Consider that an estimated $6,000,000,000 will be spent on the presidential election alone … and you see the problem here.

According to this terrific report by Wood’s Hole Oceanographic Institution which is admittedly 20 years old, the annual cost of HAB in the USA THEN was about $50,000,000 year. That number is surely higher now … most likely markedly so.

The solutions for reducing HAB are out there. They cost money. It takes research.

A country with a budget such as our’s, with one-year presidential political campaigns that spend more than the money the National Basketball Association grosses in a year, can do much better.

Or HAB will only get worse.

Lake Okeechobee … a thumbnail explanation for HAB crisis.

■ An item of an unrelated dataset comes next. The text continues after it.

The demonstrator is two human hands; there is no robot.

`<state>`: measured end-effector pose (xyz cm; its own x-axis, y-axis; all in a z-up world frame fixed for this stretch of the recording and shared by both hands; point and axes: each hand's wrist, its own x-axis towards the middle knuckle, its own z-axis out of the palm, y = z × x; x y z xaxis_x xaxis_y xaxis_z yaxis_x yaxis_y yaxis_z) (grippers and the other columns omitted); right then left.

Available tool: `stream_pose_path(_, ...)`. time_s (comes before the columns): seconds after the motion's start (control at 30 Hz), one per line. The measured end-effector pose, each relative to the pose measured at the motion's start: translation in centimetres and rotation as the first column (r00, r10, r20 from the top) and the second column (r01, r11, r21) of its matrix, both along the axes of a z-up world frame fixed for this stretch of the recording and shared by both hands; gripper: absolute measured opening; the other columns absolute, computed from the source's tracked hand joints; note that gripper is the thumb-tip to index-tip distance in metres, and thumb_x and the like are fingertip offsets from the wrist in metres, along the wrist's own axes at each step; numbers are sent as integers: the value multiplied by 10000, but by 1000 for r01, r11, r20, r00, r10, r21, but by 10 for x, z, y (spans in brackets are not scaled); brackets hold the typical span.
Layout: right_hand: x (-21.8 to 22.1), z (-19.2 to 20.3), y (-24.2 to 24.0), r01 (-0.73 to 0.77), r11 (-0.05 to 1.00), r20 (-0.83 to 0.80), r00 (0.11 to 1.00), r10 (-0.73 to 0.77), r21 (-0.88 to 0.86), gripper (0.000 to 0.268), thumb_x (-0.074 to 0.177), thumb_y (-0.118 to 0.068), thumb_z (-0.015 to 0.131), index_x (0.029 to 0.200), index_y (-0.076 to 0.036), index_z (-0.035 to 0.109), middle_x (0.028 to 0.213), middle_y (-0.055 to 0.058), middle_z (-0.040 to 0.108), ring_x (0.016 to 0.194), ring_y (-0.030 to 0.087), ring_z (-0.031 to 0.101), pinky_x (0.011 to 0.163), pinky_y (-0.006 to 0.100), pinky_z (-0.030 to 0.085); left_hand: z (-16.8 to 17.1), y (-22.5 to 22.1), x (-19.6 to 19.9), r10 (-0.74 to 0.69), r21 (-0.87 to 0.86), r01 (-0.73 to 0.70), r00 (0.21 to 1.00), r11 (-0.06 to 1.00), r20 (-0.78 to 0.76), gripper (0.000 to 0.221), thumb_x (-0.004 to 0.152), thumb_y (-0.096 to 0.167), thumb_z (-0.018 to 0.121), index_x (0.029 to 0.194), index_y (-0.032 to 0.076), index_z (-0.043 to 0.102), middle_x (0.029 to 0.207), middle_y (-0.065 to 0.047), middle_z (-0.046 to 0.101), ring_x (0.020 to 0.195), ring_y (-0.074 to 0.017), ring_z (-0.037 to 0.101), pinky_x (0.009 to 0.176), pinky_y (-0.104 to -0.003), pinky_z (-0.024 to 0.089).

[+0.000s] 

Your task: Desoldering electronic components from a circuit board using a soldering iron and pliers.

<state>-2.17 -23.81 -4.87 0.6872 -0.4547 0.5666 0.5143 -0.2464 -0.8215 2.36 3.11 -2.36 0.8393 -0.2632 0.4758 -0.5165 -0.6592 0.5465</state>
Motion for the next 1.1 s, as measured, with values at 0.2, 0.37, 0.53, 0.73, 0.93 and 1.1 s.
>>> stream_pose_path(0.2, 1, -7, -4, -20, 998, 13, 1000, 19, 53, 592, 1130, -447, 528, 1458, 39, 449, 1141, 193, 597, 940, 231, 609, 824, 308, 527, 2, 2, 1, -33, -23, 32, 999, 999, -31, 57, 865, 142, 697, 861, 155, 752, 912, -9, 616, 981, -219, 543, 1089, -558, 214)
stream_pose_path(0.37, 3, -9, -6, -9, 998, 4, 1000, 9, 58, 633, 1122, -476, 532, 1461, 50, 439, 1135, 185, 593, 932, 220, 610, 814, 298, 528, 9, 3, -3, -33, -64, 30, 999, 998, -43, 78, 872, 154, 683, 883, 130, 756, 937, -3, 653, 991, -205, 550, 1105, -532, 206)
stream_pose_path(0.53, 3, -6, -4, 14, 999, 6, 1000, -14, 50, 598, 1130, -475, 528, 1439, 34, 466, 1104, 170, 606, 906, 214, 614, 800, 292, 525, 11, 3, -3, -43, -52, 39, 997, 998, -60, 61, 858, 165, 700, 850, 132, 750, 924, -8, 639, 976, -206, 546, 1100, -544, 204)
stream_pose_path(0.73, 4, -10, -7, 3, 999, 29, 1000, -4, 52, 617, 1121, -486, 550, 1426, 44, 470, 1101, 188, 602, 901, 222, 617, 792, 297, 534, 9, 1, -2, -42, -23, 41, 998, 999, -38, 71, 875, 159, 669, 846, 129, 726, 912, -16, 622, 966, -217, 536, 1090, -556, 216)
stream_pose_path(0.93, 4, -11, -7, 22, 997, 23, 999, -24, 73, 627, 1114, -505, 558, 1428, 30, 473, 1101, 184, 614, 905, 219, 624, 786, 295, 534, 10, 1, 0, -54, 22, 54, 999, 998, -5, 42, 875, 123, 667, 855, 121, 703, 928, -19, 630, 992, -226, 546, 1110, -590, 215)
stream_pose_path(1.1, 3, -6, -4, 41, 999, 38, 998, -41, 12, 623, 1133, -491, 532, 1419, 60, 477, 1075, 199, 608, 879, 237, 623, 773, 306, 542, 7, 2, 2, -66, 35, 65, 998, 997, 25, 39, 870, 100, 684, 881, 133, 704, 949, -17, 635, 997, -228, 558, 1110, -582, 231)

No doubt about it … Florida is in crisis-mode as it contends with the horrible side-effects of Harmful Algae Blooms (HAB). Unfortunately, the crisis was all to predictable, after nearly unprecedented torrential winter rains filled Lake Okeechobee to threateningly high levels — and resulted in mass-draining of the polluted (see: toxic) lake.

ABC News reported on July 4th that Florida’s Gold Coast is suffering from a nearly worst-ever tourist turnout. Hundreds of millions of tourist dollars have already been lost, and more economic fallout will follow.

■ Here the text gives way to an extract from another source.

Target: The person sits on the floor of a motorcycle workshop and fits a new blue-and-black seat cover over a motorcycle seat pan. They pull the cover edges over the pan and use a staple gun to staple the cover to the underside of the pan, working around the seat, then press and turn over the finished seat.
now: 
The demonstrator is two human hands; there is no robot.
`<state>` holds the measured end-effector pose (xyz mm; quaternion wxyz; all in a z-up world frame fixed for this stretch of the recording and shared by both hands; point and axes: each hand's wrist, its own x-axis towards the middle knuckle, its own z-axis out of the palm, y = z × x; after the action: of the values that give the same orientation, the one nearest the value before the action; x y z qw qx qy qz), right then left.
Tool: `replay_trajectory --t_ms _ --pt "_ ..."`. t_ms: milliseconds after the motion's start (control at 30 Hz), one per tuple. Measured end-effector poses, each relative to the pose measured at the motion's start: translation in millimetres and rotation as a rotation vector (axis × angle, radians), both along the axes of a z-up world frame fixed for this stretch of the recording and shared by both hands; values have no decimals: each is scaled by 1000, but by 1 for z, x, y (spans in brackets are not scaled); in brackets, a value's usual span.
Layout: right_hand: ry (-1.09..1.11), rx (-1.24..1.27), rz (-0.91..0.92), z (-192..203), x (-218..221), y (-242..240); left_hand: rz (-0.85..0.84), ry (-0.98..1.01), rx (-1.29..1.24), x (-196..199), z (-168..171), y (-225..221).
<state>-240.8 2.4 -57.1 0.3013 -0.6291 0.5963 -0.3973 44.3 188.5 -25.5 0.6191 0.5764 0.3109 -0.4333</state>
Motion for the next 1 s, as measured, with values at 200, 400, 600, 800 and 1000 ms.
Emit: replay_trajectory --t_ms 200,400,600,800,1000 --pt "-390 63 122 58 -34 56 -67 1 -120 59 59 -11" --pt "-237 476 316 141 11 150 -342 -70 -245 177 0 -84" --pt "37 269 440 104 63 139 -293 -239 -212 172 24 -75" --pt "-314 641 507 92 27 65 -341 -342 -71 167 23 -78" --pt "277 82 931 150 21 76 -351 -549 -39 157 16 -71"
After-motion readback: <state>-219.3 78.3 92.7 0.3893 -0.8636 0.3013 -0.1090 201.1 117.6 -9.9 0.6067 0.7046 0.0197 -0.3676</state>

As far back as 1999, concerns over phosphorus loading from agriculture were being presented by the State of Florida Environmental Protection Agency. In 2011, even more clarity regarding phosphorus runoff into Lake Okeechobee, largely from area agriculture, was brought to light:

Water quality in the lake has degraded over time due to high phosphorus loadings resulting from man-induced hydrologic and land use modifications over the past 60 years. The total phosphorus concentrations that currently exist in the lake are in excess of the amount needed for a healthy ecosystem. The in-lake total phosphorus concentrations have doubled over the last 50 years ….

Gold Coast Algae Bloom
Gold Coast Algae Bloom

With all the aforementioned heavy rain, in February, 2016, concerns over flooding resulted in the Army Corp of Engineers decision to drain Lake of Okeechobee at a rate of 70,000 gallons per second. And eventually all this dirty water flows to the tourist areas … bringing HABs with it.

A February 26, 2016 article by ThinkProgress.org was downright prophetic in predicting the “What Happens Next” stemming from this inevitable, if ill-fated, decision.

The simple fact is this: too many nutrients in water are a bad thing. They present a problem that spreads with runoff from land, which flows into waterways and then moves to other areas. Florida’s Gold Coast may be the latest, and most glaring example. But it is far from the only one.